The term “sinus rhythm” denotes the presence of sinus P waves; however, it does not speak to the presence of a “normal” ECG. For example, the ECG of a patient with complete heart block could be described as “sinus tachycardia at a rate of 60 bpm with a ventricular escape rhythm at 25 bpm and 3rd degree AV block.” A sinus P wave should be upright in lead II, as lead II is pointed toward 60 degrees, which is roughly the direction the current takes when originating in the high right atrium toward the AV node. Ectopic P waves originating in the high right atrium may mimic sinus P waves, but will have a subtle morphologic distinction from the true sinoatrial P wave.
2.2.3 Axis
QRS axis configuration can be a difficult aspect of the ECG. As the depolarization current spreads through the ventricles, it changes direction throughout the cardiac cycle—it may be directed toward and away from any given lead at a moment in time. However, the overall electrical axis reflects the summed direction of the mean QRS vectors in the frontal plane (leads I, II, III, aVR, aVL, aVF). A normal axis is often defined as –30 degrees to 100 degrees. An axis less than –30 degrees is termed left axis deviation, and an axis greater than 100 degrees is defined as right axis deviation. Precise calculation of the axis is rarely necessary, and the electrocardiograph can perform this calculation accurately. However, one must be able to quickly determine the overall direction of the mean QRS axis (normal, leftward, or rightward; see Figure 2.5). To determine the axis on an ECG:
- Look at leads I and II.
- Identify the direction of the QRS complexes in those leads.
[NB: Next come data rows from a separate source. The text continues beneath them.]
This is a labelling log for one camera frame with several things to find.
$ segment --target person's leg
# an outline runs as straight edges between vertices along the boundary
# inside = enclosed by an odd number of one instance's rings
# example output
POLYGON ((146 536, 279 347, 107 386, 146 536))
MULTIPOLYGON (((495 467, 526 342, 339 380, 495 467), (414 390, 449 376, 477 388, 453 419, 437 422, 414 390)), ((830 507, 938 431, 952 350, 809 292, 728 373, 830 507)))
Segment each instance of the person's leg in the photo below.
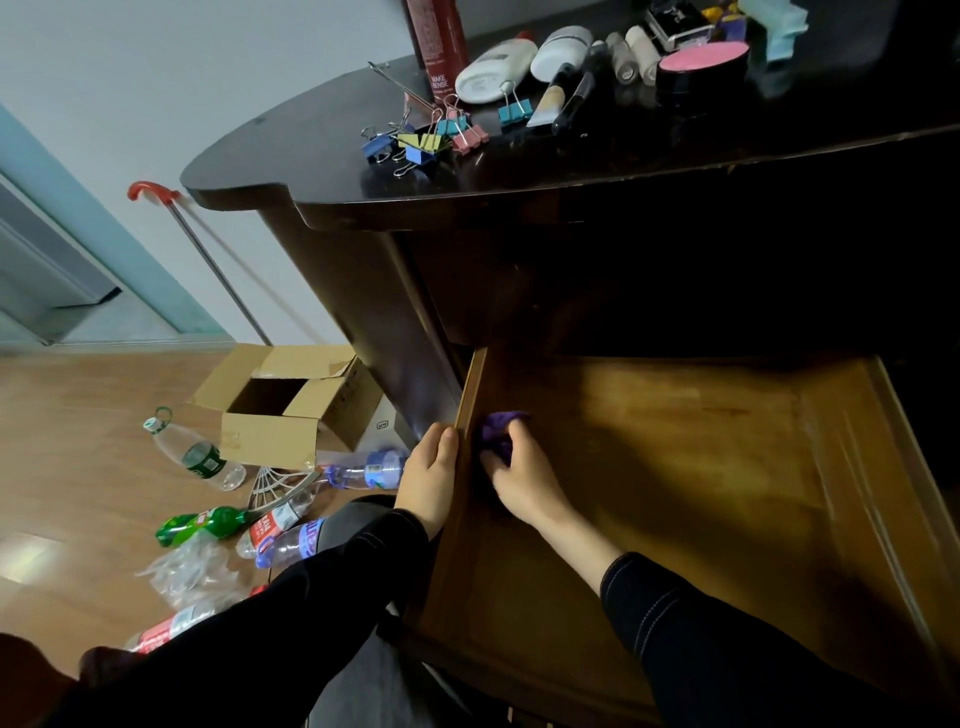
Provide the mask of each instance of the person's leg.
MULTIPOLYGON (((388 496, 359 498, 328 518, 317 550, 334 548, 390 510, 388 496)), ((336 624, 311 625, 336 629, 336 624)), ((324 689, 310 713, 309 728, 439 728, 472 721, 429 674, 375 634, 324 689)))

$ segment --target plastic bag
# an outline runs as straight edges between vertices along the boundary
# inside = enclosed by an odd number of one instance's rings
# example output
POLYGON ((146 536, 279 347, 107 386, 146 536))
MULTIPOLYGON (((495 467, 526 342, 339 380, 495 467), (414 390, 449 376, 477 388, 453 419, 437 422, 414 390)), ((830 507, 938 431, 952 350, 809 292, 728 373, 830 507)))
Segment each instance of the plastic bag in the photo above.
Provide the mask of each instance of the plastic bag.
POLYGON ((227 568, 228 558, 229 552, 217 537, 201 529, 136 575, 150 574, 150 585, 179 611, 208 596, 237 589, 238 574, 227 568))

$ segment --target glossy black tabletop
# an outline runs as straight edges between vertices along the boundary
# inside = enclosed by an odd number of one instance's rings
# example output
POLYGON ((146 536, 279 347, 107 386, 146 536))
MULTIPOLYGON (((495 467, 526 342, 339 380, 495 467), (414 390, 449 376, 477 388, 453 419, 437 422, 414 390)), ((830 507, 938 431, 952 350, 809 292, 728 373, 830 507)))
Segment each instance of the glossy black tabletop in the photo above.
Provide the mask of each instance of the glossy black tabletop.
MULTIPOLYGON (((202 206, 256 209, 296 205, 319 230, 409 230, 458 225, 458 215, 494 200, 529 193, 567 195, 603 182, 724 168, 818 154, 960 129, 960 13, 925 0, 805 0, 809 30, 793 59, 767 64, 763 33, 751 35, 742 94, 696 118, 657 109, 649 89, 620 89, 586 135, 569 139, 518 128, 502 133, 496 106, 472 109, 491 141, 445 160, 429 176, 403 178, 397 165, 368 163, 361 129, 398 121, 402 93, 363 68, 265 111, 194 159, 181 176, 202 206)), ((643 15, 629 0, 611 0, 530 24, 542 41, 569 23, 595 37, 621 33, 643 15)), ((516 29, 475 38, 475 57, 516 29)), ((413 56, 390 62, 395 78, 426 95, 413 56)), ((528 78, 519 95, 534 103, 544 86, 528 78)), ((554 199, 553 207, 562 205, 554 199)), ((562 220, 557 209, 517 220, 562 220)))

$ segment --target clear plastic bottle
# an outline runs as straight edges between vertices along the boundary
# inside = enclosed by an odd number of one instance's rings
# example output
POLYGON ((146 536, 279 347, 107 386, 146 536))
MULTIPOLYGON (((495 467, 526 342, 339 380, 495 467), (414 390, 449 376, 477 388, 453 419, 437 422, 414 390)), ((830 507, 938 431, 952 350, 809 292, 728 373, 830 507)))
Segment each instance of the clear plastic bottle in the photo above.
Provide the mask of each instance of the clear plastic bottle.
POLYGON ((315 486, 297 493, 254 523, 237 542, 237 554, 244 559, 255 559, 257 553, 269 548, 281 533, 297 524, 324 483, 325 481, 318 480, 315 486))
POLYGON ((284 570, 291 564, 307 559, 317 553, 317 539, 326 519, 308 521, 300 528, 279 536, 268 548, 256 555, 260 569, 284 570))
POLYGON ((160 624, 156 624, 150 629, 145 629, 143 632, 133 635, 127 640, 124 649, 142 654, 153 652, 162 644, 167 644, 173 640, 180 632, 189 629, 194 624, 204 621, 204 619, 208 617, 220 614, 238 601, 242 601, 245 596, 247 595, 240 591, 207 596, 196 604, 186 609, 181 609, 160 624))
POLYGON ((214 488, 232 491, 239 487, 247 477, 247 469, 234 460, 221 458, 217 446, 192 429, 175 425, 173 415, 169 407, 158 407, 155 416, 143 424, 143 428, 154 436, 160 451, 214 488), (165 413, 166 417, 159 417, 160 413, 165 413))
POLYGON ((407 458, 396 450, 380 450, 367 454, 346 455, 335 465, 324 468, 324 478, 334 488, 393 490, 400 485, 407 458))

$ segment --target light blue door frame
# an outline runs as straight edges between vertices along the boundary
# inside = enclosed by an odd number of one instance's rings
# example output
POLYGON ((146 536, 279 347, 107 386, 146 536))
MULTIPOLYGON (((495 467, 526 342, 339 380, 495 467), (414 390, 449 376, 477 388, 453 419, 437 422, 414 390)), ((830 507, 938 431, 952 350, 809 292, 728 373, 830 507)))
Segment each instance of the light blue door frame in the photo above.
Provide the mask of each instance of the light blue door frame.
POLYGON ((2 105, 0 173, 178 332, 224 333, 193 296, 2 105))
- If both are upright, the axis is normal; if lead I shows a positive QRS complex and lead II a mostly negative complex (S > R), the axis is leftward; if lead I shows a negative QRS complex and lead II a positive complex (R > S), the axis is rightward.
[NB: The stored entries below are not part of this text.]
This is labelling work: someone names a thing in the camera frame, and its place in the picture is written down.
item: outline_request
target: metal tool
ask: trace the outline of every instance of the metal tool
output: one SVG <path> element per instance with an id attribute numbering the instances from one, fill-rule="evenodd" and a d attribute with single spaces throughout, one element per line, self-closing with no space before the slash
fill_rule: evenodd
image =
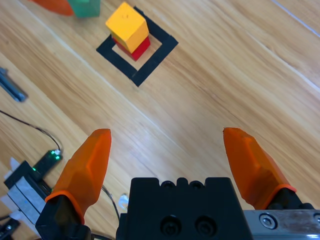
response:
<path id="1" fill-rule="evenodd" d="M 0 67 L 0 86 L 17 102 L 24 102 L 27 94 L 8 76 L 8 70 Z"/>

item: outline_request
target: red block
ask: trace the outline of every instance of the red block
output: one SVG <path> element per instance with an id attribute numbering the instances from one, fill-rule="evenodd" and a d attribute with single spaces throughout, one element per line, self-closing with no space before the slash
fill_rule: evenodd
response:
<path id="1" fill-rule="evenodd" d="M 147 36 L 146 39 L 143 40 L 143 42 L 137 47 L 137 49 L 133 53 L 130 53 L 127 49 L 125 49 L 124 46 L 122 46 L 119 42 L 117 42 L 117 40 L 115 40 L 114 38 L 112 39 L 122 51 L 124 51 L 128 56 L 130 56 L 135 61 L 137 61 L 150 46 L 150 39 Z"/>

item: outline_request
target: wood grain surface
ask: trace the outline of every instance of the wood grain surface
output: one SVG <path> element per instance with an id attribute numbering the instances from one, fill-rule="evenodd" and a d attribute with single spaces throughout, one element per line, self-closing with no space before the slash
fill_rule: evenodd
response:
<path id="1" fill-rule="evenodd" d="M 27 0 L 0 1 L 0 66 L 29 95 L 17 103 L 1 88 L 0 109 L 63 143 L 66 160 L 46 182 L 54 186 L 66 161 L 99 128 L 112 132 L 104 185 L 116 202 L 134 177 L 232 178 L 222 131 L 239 127 L 275 159 L 301 200 L 319 208 L 320 5 L 129 0 L 179 42 L 137 88 L 96 52 L 109 35 L 105 21 L 121 2 L 102 0 L 100 17 L 77 19 Z M 150 53 L 158 46 L 154 40 Z M 0 115 L 2 180 L 10 157 L 32 165 L 54 148 L 45 135 Z M 0 212 L 9 210 L 0 203 Z M 85 222 L 115 236 L 118 220 L 103 192 Z M 14 237 L 34 235 L 23 226 Z"/>

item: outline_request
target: green block
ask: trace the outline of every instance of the green block
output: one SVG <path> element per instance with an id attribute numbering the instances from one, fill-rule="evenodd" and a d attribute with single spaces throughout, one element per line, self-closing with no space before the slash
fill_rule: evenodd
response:
<path id="1" fill-rule="evenodd" d="M 98 17 L 101 0 L 68 0 L 78 18 Z"/>

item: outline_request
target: stacked blocks
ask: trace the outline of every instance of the stacked blocks
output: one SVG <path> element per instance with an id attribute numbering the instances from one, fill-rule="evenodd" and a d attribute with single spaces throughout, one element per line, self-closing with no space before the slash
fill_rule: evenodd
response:
<path id="1" fill-rule="evenodd" d="M 118 47 L 135 61 L 150 46 L 145 18 L 126 2 L 119 6 L 105 25 Z"/>
- The presence of biphasic QRS complexes will signify an orthogonal direction in that particular lead (Figure 2.6). For example, lead II is pointed toward 60 degrees. If there is a biphasic complex in lead II, forces are going at 90 degrees toward lead II, meaning at –30 degrees or at 150 degrees. Discerning which one is present involves looking at lead I (if lead I is negative, the axis would be extremely rightward at 150, and if positive, the axis would be –30 degrees). Of note, looking at leads I and aVF to determine axis may be unhelpful, especially if biphasic complexes are present, given leads I and aVF are at 90 degrees to each other. An upright QRS in lead I with a somewhat biphasic complex in aVF would signify an axis close to 0 degrees. However, if a biphasic complex is also present in lead II, the axis is more accurately determined as being less than 0 degrees.
- An undetermined axis may be present if the QRS complex has an unusual morphology, or if biphasic complexes are present in several of the limb leads.
The QRS axis has clinical significance. For example, a shift from normal to rightward axis may reflect acute rightward strain, as is present with an acute pulmonary embolism. Right ventricular hypertrophy may often be seen in cases of pulmonary hypertension and COPD. A leftward axis may represent left ventricular hypertrophy or a left anterior fascicular block.